Плакала она искусно – чуть-чуть, без ущерба для красоты, широко раскрыв глаза, чтобы показать свой великолепный взгляд и медленное появление каждой слезинки.
Она не шевелилась, ей хотелось, чтобы я досмотрела до конца. Ее лицо было совершенно неподвижно, она даже не моргала, словно очистила сцену от декораций и лишила действие всяких перипетий, дабы как можно эффектнее преподнести это чудо.
«Плачущая Елена» – несочетаемые слова.
Я тоже не двигалась и смотрела ей в глаза, мы словно играли в игру, кто первый моргнет. Но настоящая борьба этих взглядов таилась гораздо глубже.
Я чувствовала, что это поединок, но не понимала, какова ставка, и я знала, что ей это известно, что она-то знает, куда идет и куда ведет меня, и знает, что я этого не знаю.

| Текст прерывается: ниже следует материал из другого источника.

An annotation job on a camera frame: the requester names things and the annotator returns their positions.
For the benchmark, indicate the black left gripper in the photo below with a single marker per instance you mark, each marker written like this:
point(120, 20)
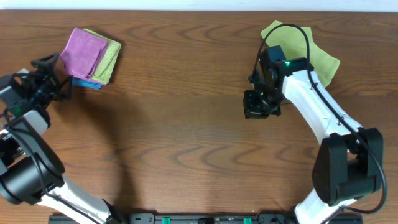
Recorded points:
point(50, 80)

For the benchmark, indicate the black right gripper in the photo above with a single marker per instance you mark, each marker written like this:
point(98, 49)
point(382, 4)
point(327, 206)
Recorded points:
point(259, 109)

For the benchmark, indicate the purple microfiber cloth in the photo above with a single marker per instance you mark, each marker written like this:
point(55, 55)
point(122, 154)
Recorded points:
point(83, 53)

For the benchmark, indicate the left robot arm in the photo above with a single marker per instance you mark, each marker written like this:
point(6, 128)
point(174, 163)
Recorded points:
point(31, 172)

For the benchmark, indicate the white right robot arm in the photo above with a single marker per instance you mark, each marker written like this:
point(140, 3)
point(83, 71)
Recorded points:
point(348, 178)

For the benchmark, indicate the folded blue cloth in stack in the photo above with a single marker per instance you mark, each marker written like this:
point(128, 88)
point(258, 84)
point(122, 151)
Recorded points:
point(86, 84)

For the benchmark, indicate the folded green cloth on stack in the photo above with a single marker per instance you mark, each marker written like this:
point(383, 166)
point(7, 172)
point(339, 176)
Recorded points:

Она хорошо сражалась. Она воевала так, будто знала меня всю жизнь, будто видела мои слабые места как на рентгене. Не будь она столь искусным бойцом, она не смотрела бы на меня, как раненый зверек. Этот взгляд рассмешил бы всякого здравомыслящего человека, но он торпедировал мое бедное несуразное сердце.
Я прочла только две книги – Библию и «Тысячу и одна ночь». Это вредоносное чтение заразило меня восточной сентиментальностью, которой я уже в то время стыдилась. Эти книги следовало бы запретить.

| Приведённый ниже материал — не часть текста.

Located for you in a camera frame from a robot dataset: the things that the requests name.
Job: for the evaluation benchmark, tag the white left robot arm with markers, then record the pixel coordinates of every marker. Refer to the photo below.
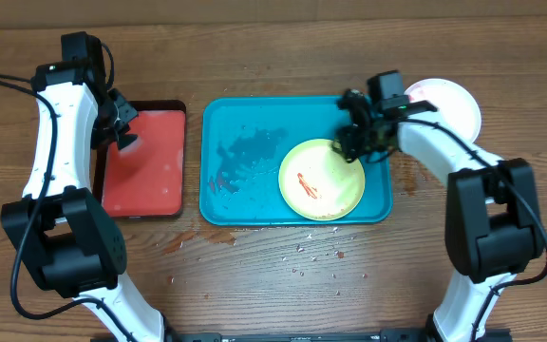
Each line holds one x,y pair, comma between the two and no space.
69,251

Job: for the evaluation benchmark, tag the black tray with red water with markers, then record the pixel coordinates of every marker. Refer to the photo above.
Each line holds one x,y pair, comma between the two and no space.
145,179

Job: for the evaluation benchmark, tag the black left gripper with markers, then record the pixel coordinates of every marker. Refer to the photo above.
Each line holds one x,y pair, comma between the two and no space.
129,114

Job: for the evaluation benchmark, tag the yellow-green plate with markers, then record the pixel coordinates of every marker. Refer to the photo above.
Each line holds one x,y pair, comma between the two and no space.
318,184

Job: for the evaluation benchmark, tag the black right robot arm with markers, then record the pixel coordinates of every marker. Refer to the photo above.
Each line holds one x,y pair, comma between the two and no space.
493,232

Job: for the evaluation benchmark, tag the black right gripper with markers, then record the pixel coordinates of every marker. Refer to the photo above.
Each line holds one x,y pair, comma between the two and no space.
355,142

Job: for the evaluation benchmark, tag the white plate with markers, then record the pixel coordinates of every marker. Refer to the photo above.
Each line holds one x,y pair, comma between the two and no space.
457,105

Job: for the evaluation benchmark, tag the blue plastic tray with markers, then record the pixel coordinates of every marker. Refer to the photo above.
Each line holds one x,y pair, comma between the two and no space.
244,141

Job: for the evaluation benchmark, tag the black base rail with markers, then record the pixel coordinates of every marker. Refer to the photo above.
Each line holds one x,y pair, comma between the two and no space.
302,337

В тот миг я поистине боролась с ангелом, и мне казалось, что, как Иаков, я побеждаю. Я не моргала, а мой взгляд меня не выдавал.
Я не знаю и никогда не узнаю, были ли слезы Елены искренними. Знай я это, я могла бы точно сказать, было ли то, что произошло потом, блестящей игрой Елены или игрой судьбы.
Возможно, и то и другое сразу, то есть она рисковала.
Она опустила глаза.
Это было поражение еще более сокрушительное, чем если бы она моргнула.
Она даже опустила голову, как бы признавая, что проиграла.
И по закону земного тяготения от наклона головы слезные каналы у нее переполнились. Я увидела два беззвучных водопада, обрушившихся на ее щеки.
Итак, я выиграла. Но эта победа была невыносима.
Я заговорила, я сказала все, что говорить было нельзя:
– Елена, я сказала неправду. Я уже целый месяц притворяюсь.
Два глаза взметнулись вверх. Я увидела, что она совсем не удивлена, а просто настороже.
Но было поздно.
– Я люблю тебя. Я не переставала тебя любить. Я не смотрела на тебя, потому что я себе запрещала. Но я все-таки незаметно смотрела на тебя, потому что не могла не смотреть, потому что ты самая красивая и потому что я люблю тебя.
Девчонка менее жестокая уже давно бы сказала: «Хватит!» Елена молчала и смотрела на меня с интересом, как врач на пациента. Я это прекрасно сознавала.
Оплошность как алкоголь: быстро понимаешь, что зашел слишком далеко, и нет бы благоразумно остановиться, чтобы не натворить еще больше бед, – наоборот, впадаешь в какой-то необъяснимый раж, не позволяющий отступить. Как ни странно, он именуется гордыней – гордыня требует доказать себе и всем, что пить хорошо и правильно и ошибаться хорошо и правильно. Упрямое нежелание признать ошибку, как и перестать пить, становится аргументом в споре, вызовом логике: раз я стою на своем, значит, правда на моей стороне, что бы там люди ни думали. И я буду упорствовать, пока весь мир не признает мою правоту. Сопьюсь, создам партию своей ошибки, пока не свалюсь, всем осточертев, под стол – в смутной надежде стать назло человечеству всеобщим посмешищем, в уверенности, что через десять лет или десять веков время, история или легенда оправдают меня, хотя в этом уже не будет ни малейшего смысла, потому что время в итоге оправдывает все, потому что у каждого заблуждения и у каждого порока есть свой золотой век, а правота и неправота меняются местами в зависимости от эпохи.
На самом деле люди, которые упорствуют в своих заблуждениях, – мистики, в глубине души они всегда знают, что метят слишком далеко и умрут задолго до того, как получат признание человечества, но они рвутся в будущее с мессианской одержимостью, уверенные, что о них еще вспомнят, что в золотой век алкоголиков скажут: «Этот забулдыга был нашим предтечей» и что в день апогея Идиотизма им поставят памятник.